Ich habe diesen wundervollen Blog gefunden, der inzwischen als Buch mit dem Titel Matera, die Basilicata und ich - ein persönlicher und literarischer Reisebegleiter erschienen ist. Ich habe den Autor Michale Mente gebeten, sein Projekt hier kurz vorzustellen.

 

 

Ein Begleiter für Reisende auf dem Weg in dieses mystische Herz Süditaliens: Eine Sammlung von Notizen und oftmals unerwarteten Gedanken eines in der Schweiz geborenen und aufgewachsenen Sohnes Lukaniens. Reisend und schreibend entdeckt Michael Mente seine zweite Heimat, diejenige seines Vaters, und trifft auf dem Weg auch noch jenen Christus an, der sich nach Carlo Levi doch noch auf die Suche nach einem ihm unbekannten Land aufmacht: Die uralte Stadt Matera mit seinen Sassi und die Basilicata.

 

Die ursprünglich lose in Form eines Blogs entstandene Aufsatzsammlung lädt ein zum Entdecken einer für lange Zeit unsichtbar gewordenen Gegend zwischen Apulien, Kalabrien, und Kampanien: Weitgehend intakte und mystisch wirkende Landschaften, ein von Kulturen und Menschheitsgeschichte getränkter Boden im Kreuz zwischen zweier Meere und der Nord-Südverbindung auf dem Land, Folklore und Traditionen, die ferne Zeiten erahnen lassen, der Reichtum einer genuinen, aber einfachen agro-pastoralen Küche, die von einer ergreifenden Echtheit der einst bitterarmen Lebenswelten zeugen und heute moderne «Chefs» inspirieren, eine überwältigende Gastfreundschaft und die Herzlichkeit der Menschen – nichts lässt einen hier unberührt, wenn man mit offenen Herzen und Augen reist.

 

Man muss sich also nicht wundern, wenn die Begegnung mit dieser zauberhaften, kontrastreichen und vielfältigen Region, jenseits der massentouristischen Trampelpfade, plötzlich existenzielle Fragen und Erhabenheitsgefühle in einem auslösen kann.

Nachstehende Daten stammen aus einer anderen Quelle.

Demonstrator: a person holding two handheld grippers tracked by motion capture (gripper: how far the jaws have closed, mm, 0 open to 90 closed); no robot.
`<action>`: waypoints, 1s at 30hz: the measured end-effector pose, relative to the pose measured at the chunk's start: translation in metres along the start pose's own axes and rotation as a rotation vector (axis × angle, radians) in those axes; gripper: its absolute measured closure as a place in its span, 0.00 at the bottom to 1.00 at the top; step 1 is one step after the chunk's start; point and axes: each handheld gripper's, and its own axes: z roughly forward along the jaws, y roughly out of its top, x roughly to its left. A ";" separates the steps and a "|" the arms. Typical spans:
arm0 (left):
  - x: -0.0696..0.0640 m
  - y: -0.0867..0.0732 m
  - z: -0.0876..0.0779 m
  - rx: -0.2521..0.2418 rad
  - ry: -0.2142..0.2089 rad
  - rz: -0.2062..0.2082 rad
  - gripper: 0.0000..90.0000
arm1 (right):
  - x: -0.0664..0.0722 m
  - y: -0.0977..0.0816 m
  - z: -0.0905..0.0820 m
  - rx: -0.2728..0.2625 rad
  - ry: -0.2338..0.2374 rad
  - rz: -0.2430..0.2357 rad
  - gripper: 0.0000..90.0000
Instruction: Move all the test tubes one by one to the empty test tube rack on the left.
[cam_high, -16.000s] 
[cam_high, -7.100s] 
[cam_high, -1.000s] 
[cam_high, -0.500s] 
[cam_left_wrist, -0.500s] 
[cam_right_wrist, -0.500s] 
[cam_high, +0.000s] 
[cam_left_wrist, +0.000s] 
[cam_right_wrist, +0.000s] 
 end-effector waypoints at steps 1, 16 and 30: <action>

Denn: Etwas Lukanien steckt in jedem von uns.

 

Michael Mente (*1976) ist promovierter Historiker, Sprach- und Informationswissenschaftler sowie leidenschaftlicher Autor. Ohne es zu ahnen, hat er sich im Schreiben über die Gegend von Francis Ford Coppola, Horaz, Pythagoras und vielen anderen bekannten und weniger bekannten Menschen vielleicht auch noch zu einem «Paesologen» gemausert. Hinter diesem Titel, für den er mit dem vorliegenden Werk gerne kandidieren würde, steckt eine vom süditalienischen Schriftsteller Franco Arminio propagierte praktische Wissenschaft, deren Ziel es ist, als «Landschaftskundler» die Aufmerksamkeit für die kleinen Dinge zu schärfen.